Lubelska brama do świata: Od Wilna po Filadelfię
Historia lubelskiego Portalu rozpoczęła się w 2021 roku, a jego pierwsza lokalizacja partnerska nie była przypadkowa. Po drugiej stronie otworzyło się Wilno. To symboliczne połączenie, nawiązujące do wielowiekowej, wspólnej historii Polski i Litwy, zyskało dzięki temu dodatkowy, emocjonalny wymiar. Sam Plac Litewski, jako miejsce instalacji, stał się areną dosłownego spotkania tych dwóch, tak bliskich sobie kultur.
Jednak na tym ambicje projektu się nie skończyły. W 2024 roku sieć rozrosła się, przekraczając granice kontynentu. Do inicjatywy dołączył Dublin, a także Nowy Jork, którego portal z czasem znalazł swój stały dom w Filadelfii.
W ten sposób uformowała się globalna czwórka miast połączonych w czasie rzeczywistym: Lublin, Wilno, Dublin i Filadelfia.
Jak to działa? Magia spontanicznego spotkania
Mechanizm działania Portalu jest równie prosty, co fascynujący. Ogromny, okrągły ekran transmituje na żywo obraz z jednego z partnerskich miast. Nie jest to jednak statyczna transmisja. Połączenia zmieniają się cyklicznie co kilka minut, wprowadzając element zaskoczenia i dynamiki. Podchodząc do Portalu, nigdy nie masz pewności, czy za chwilę spojrzysz na ulice deszczowego Dublina, zabytkowe zaułki Wilna, czy może na tętniące życiem centrum Filadelfii.
To właśnie ta nieprzewidywalność sprawia, że każde spotkanie z Portalem jest unikalne. Obserwowaliśmy grupy studentów machające do roześmianych turystów, dzieci pokazujące swoje zabawki rówieśnikom zza oceanu, a nawet spontaniczne pokazy taneczne odbywające się równocześnie w dwóch miastach. To te małe, ludzkie gesty – uśmiech, skinienie głową, pomachanie ręką – stają się uniwersalnym językiem, który nie potrzebuje tłumaczenia.

Twoja chwila w globalnej wiosce
Następnym razem, gdy znajdziesz się na Placu Litewskim, zachęcamy Cię, abyś nie traktował Portalu jedynie jako kolejnej atrakcji turystycznej do sfotografowania. Zatrzymaj się na dłuższą chwilę. Poczuj dreszczyk emocji, gdy obraz na ekranie się zmienia, odsłaniając zupełnie inną część świata.

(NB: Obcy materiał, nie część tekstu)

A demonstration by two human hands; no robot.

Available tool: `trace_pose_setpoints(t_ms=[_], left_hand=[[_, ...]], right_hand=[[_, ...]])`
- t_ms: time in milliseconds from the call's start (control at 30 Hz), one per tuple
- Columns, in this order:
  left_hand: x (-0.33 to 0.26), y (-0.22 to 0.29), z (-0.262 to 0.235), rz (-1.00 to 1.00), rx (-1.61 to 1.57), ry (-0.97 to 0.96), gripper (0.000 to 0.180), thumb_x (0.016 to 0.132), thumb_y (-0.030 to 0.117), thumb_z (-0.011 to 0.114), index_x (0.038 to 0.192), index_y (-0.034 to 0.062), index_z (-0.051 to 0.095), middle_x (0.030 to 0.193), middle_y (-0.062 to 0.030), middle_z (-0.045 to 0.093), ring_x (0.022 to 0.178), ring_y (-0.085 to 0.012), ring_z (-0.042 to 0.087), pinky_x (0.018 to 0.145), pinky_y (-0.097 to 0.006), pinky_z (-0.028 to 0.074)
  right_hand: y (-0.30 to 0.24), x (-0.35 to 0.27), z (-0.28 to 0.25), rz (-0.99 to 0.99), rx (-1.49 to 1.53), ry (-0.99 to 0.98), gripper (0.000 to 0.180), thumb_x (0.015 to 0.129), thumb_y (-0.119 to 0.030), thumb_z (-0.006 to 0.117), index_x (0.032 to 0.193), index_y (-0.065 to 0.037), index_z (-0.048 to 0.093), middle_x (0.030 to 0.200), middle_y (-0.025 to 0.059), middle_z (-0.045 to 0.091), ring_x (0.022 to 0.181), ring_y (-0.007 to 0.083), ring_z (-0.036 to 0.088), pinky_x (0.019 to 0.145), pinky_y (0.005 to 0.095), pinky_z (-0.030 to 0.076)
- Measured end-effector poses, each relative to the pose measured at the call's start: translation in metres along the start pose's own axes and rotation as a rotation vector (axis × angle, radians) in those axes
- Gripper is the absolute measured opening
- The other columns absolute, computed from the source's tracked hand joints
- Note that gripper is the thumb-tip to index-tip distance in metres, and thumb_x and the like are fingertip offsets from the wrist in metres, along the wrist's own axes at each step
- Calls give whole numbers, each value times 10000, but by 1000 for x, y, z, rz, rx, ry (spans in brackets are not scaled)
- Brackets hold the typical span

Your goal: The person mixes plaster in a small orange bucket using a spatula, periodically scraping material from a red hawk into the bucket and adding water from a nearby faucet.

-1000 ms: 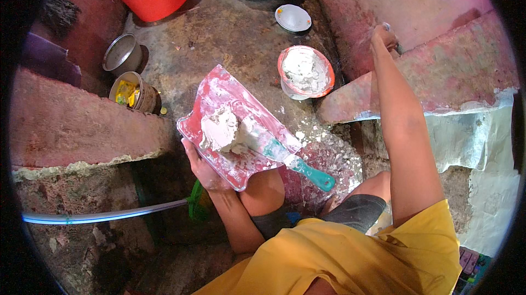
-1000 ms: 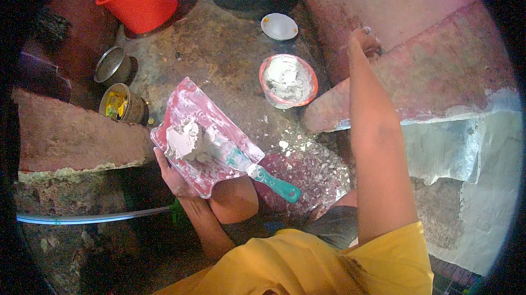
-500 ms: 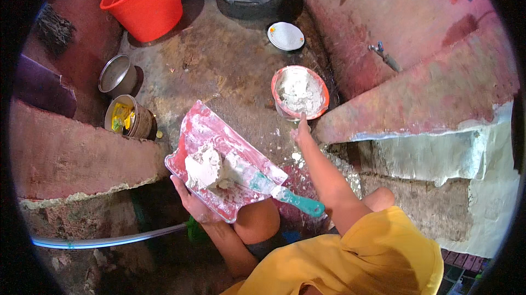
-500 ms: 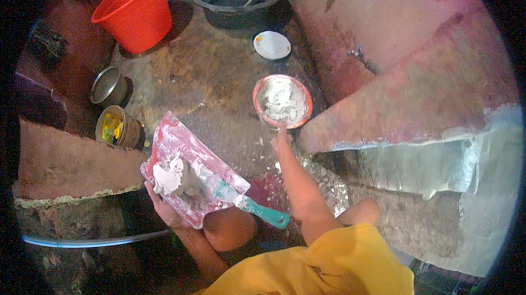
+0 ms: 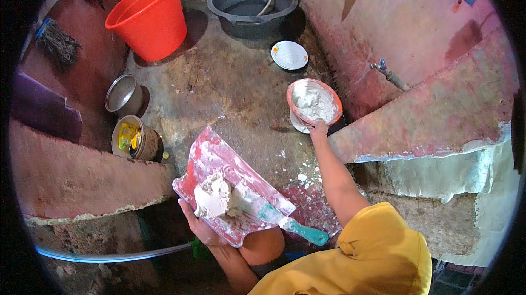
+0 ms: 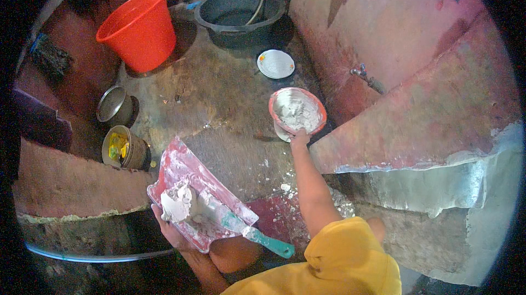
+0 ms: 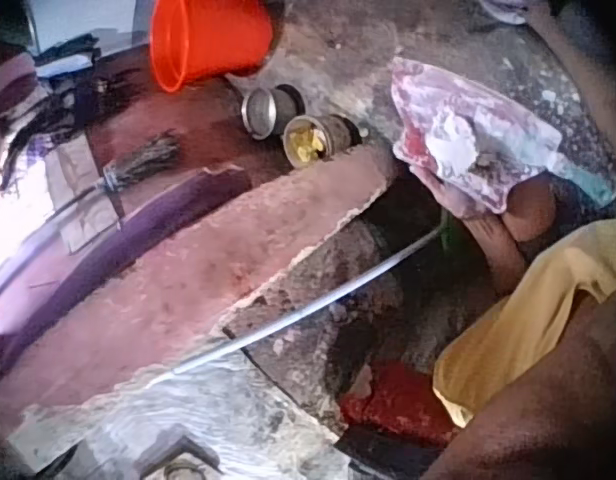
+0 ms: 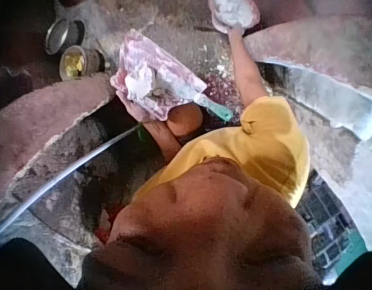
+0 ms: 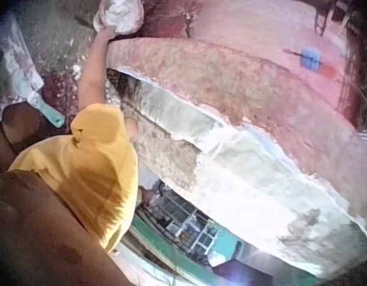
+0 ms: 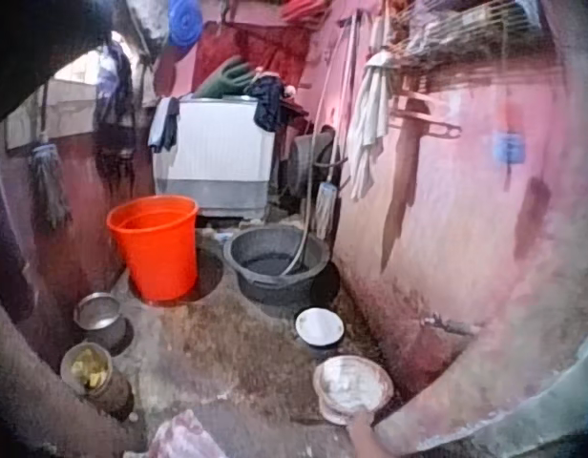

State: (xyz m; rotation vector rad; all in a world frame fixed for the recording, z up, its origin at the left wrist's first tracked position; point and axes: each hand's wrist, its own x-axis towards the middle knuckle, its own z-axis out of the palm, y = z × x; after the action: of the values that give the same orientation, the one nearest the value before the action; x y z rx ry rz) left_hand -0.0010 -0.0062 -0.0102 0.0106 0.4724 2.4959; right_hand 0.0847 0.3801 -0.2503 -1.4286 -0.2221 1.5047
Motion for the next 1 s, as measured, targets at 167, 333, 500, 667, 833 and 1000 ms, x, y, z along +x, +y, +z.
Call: trace_pose_setpoints(t_ms=[167,333,500,667,833,1000], left_hand=[[9,-12,8,-115,18,97,528,878,417,213,1182,12,360,1149,-140,451,1020,-271,462,900,-399,343],[-1,2,-3,-21,102,222,586,846,498,256,1212,48,339,1157,-121,447,1014,-274,463,881,-402,351],[-1,-2,-1,-77,9,44,542,871,431,217,1200,21,347,1174,-126,435,1039,-281,442,914,-400,325],[-1,-6,5,-115,-31,145,562,863,453,219,1218,31,327,1211,-124,396,1074,-282,409,935,-407,293],[-3,-2,-10,-98,-23,200,588,847,503,222,1251,83,301,1259,-89,353,1123,-285,360,947,-416,256],[-3,-2,-15,-159,-352,-250,572,858,462,232,1253,52,279,1268,-129,327,1122,-299,356,960,-422,251]], right_hand=[[-5,75,-18,-76,34,-82,390,722,-72,435,1102,-5,376,1049,164,430,891,327,496,637,468,449],[31,14,-13,-14,193,-182,294,743,-73,430,1033,-23,444,987,141,473,892,307,494,741,459,431],[1,14,-11,165,124,-489,384,778,-156,424,1138,-27,396,1118,155,445,1004,314,456,834,456,377],[-25,-81,11,-19,-404,-543,480,778,-282,495,1159,-6,394,1173,145,408,1101,250,373,924,363,264],[-225,-195,107,-1857,-1343,-304,447,745,-337,510,1080,-45,466,1147,214,430,1041,402,404,854,449,331],[-311,-185,153,-1878,-2207,-389,256,687,-235,541,835,-34,597,819,176,593,735,318,581,629,429,455]])
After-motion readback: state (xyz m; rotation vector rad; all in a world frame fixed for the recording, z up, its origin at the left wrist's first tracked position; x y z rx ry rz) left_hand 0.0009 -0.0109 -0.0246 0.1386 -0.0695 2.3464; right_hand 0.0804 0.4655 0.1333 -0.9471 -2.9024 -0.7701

Spójrz w oczy przechodniom znajdującym się tysiące kilometrów stąd i po prostu się uśmiechnij.
To doświadczenie, choć proste, pozwala na nowo zdefiniować pojęcie odległości i przypomina, że mimo różnic kulturowych i geograficznych, wszyscy dzielimy tę samą planetę i te same, proste emocje.
A Wy? Czy mieliście już okazję stanąć przed lubelskim Portalem? Jesteśmy niezwykle ciekawi, kogo udało Wam się pozdrowić i jakie historie zrodziły się z tych niezwykłych, międzykontynentalnych spotkań.